→ Task requirements
Please go line by line through the material and copy each one containing the word "metal".

→ Supplied material
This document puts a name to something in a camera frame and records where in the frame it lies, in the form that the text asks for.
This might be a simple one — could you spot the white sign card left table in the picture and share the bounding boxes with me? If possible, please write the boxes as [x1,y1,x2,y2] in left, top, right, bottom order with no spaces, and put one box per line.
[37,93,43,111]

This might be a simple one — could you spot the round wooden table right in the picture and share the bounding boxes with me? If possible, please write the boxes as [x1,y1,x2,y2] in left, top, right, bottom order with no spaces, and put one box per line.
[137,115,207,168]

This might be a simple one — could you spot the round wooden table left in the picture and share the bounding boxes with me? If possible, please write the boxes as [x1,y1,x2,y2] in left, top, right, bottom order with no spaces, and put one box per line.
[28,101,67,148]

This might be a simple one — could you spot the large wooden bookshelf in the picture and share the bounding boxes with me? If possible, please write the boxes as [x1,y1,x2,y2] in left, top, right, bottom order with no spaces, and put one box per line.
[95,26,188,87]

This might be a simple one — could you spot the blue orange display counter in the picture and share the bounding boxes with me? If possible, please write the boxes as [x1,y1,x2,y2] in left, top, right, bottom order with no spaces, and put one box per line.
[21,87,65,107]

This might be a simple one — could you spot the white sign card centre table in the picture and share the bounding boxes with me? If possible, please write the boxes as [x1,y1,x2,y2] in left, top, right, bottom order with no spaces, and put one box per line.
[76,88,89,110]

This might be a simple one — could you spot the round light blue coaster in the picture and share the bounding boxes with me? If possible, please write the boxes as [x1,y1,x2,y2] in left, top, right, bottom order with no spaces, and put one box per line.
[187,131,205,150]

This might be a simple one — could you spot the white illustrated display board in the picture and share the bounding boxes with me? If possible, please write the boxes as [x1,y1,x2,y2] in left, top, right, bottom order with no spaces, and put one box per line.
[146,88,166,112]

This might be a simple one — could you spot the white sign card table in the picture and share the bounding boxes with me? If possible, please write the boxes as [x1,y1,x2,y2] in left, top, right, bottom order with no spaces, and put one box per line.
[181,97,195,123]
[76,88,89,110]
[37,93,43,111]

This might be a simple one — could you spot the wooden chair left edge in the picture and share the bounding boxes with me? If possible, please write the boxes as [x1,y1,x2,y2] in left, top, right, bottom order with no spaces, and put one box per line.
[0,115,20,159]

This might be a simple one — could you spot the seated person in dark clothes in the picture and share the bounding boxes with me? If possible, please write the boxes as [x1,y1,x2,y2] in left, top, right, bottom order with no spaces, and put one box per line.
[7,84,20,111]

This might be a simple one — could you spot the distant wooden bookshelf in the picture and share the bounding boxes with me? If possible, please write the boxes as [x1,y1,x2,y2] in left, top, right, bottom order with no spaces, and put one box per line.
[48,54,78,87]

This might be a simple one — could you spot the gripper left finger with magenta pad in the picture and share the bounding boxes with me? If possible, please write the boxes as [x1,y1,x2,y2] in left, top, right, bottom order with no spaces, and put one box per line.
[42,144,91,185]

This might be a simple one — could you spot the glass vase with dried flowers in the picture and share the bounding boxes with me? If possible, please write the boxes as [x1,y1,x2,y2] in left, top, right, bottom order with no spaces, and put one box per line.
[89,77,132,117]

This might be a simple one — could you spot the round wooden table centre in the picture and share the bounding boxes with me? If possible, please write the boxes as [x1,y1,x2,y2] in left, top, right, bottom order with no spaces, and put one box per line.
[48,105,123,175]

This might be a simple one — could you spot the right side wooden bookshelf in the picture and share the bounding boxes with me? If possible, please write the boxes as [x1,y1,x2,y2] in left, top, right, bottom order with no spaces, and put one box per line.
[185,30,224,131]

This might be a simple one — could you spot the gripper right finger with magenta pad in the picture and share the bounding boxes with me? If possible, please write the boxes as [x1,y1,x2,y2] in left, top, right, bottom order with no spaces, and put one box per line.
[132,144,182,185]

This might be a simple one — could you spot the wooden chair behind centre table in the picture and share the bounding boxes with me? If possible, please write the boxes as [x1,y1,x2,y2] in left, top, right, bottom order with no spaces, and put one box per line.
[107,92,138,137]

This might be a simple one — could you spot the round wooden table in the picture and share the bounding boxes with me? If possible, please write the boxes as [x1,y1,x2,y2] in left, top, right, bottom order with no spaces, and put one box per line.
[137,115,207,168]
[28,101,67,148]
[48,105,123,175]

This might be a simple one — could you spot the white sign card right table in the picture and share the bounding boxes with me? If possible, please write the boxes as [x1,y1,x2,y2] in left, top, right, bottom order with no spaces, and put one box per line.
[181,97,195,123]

* * *

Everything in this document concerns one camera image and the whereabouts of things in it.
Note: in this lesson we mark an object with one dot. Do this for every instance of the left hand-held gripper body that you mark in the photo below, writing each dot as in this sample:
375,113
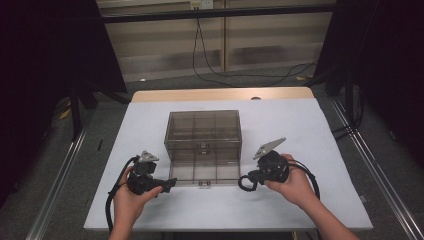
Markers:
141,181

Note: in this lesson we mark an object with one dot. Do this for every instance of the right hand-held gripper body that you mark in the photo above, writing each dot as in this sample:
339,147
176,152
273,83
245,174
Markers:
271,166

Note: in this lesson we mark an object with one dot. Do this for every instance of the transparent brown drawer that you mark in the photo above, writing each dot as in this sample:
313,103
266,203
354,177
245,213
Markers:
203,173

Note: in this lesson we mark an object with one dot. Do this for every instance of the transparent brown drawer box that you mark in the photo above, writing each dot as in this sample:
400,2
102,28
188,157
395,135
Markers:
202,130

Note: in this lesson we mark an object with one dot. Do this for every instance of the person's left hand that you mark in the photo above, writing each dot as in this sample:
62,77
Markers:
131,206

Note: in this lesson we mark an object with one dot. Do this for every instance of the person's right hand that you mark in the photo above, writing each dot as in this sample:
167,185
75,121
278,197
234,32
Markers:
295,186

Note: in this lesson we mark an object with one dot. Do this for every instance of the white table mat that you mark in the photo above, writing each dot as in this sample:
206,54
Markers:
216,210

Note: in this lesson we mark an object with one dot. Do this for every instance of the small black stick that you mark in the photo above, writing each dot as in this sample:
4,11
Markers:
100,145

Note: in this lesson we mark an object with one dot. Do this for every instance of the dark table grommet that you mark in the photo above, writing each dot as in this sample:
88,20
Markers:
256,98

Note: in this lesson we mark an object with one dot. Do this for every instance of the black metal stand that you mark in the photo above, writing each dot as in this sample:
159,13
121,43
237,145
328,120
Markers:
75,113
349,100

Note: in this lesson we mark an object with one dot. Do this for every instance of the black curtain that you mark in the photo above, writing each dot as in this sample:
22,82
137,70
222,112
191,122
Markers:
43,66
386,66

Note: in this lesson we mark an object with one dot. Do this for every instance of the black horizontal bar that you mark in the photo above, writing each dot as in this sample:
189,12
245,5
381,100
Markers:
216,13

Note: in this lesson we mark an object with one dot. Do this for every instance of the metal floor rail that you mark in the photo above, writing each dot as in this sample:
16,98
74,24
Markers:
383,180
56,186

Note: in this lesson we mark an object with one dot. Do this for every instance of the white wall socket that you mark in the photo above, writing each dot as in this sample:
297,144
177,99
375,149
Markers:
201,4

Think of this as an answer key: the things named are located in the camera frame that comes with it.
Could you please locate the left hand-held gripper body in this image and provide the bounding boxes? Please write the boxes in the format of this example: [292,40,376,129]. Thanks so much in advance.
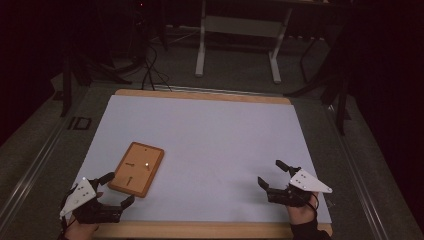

...

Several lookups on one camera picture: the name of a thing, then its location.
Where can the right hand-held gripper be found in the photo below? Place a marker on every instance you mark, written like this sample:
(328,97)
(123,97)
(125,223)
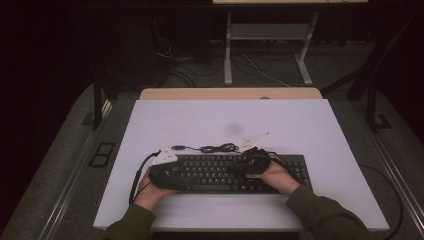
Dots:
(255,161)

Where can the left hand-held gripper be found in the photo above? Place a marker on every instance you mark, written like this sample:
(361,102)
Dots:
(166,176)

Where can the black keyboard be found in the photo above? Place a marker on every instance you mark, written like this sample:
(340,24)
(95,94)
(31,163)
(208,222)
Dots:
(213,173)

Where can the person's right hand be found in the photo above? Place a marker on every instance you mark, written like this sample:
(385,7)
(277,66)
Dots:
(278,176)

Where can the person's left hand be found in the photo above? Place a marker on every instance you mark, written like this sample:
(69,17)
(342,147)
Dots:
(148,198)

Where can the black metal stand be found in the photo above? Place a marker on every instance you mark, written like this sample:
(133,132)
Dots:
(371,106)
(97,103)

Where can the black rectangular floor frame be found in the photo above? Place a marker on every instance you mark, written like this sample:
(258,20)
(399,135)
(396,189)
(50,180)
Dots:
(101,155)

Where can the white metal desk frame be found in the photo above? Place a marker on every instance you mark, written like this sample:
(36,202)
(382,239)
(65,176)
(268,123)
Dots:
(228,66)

→ Written reply
Note: in this lesson we mark an object with one dot. Do this for every instance of the black metal stand that you mark in the photo above, writing each dot as in this sample:
Note: in this lesson we mark an object with one dot. Do this for every instance of the metal floor rail that you mark in the photo above, writing each dot as in this sample:
Where can the black metal stand be found in the photo above? Place a marker on every instance you mark, written like this sample:
Where can the white metal desk frame be found in the photo above? Place a marker on every instance you mark, written like this sample:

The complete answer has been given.